`Keep it Together': Enforcing Cohesion in Extractive Summaries by Simulating Human Memory
Ronald Cardenas, Matthias Galle, Shay B. Cohen
TL;DR
This work tackles the tension between informativeness, redundancy, and cohesion in extractive summarization by introducing a two-stage control framework. It first reduces input redundancy during block-level processing and then balances informativeness and cohesion at sentence selection using a memory-inspired KvD-Select that simulates human lexical chain maintenance. The approach yields summaries with stronger lexical cohesion and smoother topic transitions while maintaining or improving informativeness across diverse domains, as demonstrated by both automatic metrics and human evaluations.
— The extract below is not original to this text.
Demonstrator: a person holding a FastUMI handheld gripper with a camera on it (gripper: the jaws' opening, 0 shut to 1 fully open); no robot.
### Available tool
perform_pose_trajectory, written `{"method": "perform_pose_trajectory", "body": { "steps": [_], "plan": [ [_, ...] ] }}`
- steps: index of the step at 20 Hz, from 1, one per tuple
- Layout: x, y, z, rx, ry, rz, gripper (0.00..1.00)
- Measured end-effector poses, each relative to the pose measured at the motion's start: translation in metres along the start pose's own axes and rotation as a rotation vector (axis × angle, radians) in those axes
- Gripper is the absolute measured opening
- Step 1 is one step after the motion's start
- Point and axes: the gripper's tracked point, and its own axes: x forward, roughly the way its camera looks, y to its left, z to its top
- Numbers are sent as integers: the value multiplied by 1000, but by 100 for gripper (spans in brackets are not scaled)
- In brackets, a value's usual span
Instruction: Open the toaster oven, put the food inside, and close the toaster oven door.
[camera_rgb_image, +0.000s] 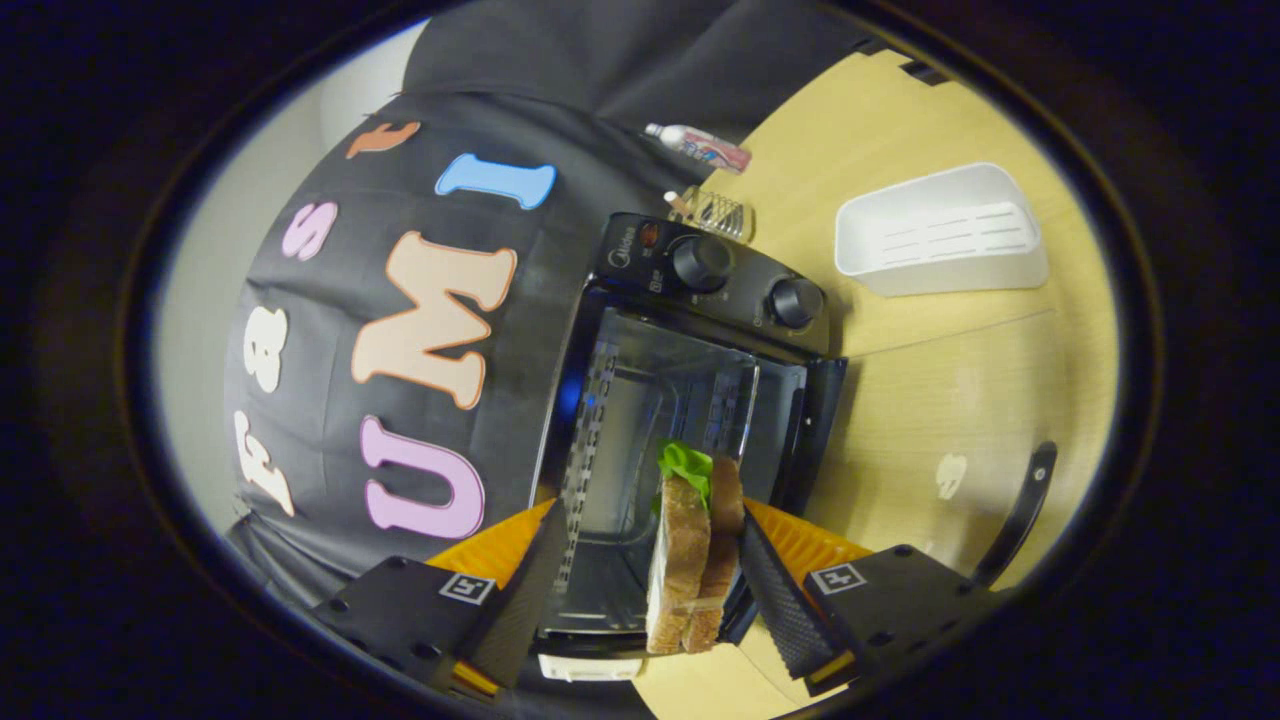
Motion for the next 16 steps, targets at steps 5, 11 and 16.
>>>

The method provides a practical, parameterizable way to generate cohesive multi-sentence extracts, with potential benefits for technical domains where readability and traceability of content are critical.
Abstract
Extractive summaries are usually presented as lists of sentences with no expected cohesion between them. In this paper, we aim to enforce cohesion whilst controlling for informativeness and redundancy in summaries, in cases where the input exhibits high redundancy. The pipeline controls for redundancy in long inputs as it is consumed, and balances informativeness and cohesion during sentence selection. Our sentence selector simulates human memory to keep track of topics --modeled as lexical chains--, enforcing cohesive ties between noun phrases. Across a variety of domains, our experiments revealed that it is possible to extract highly cohesive summaries that nevertheless read as informative to humans as summaries extracted by only accounting for informativeness or redundancy. The extracted summaries exhibit smooth topic transitions between sentences as signaled by lexical chains, with chains spanning adjacent or near-adjacent sentences.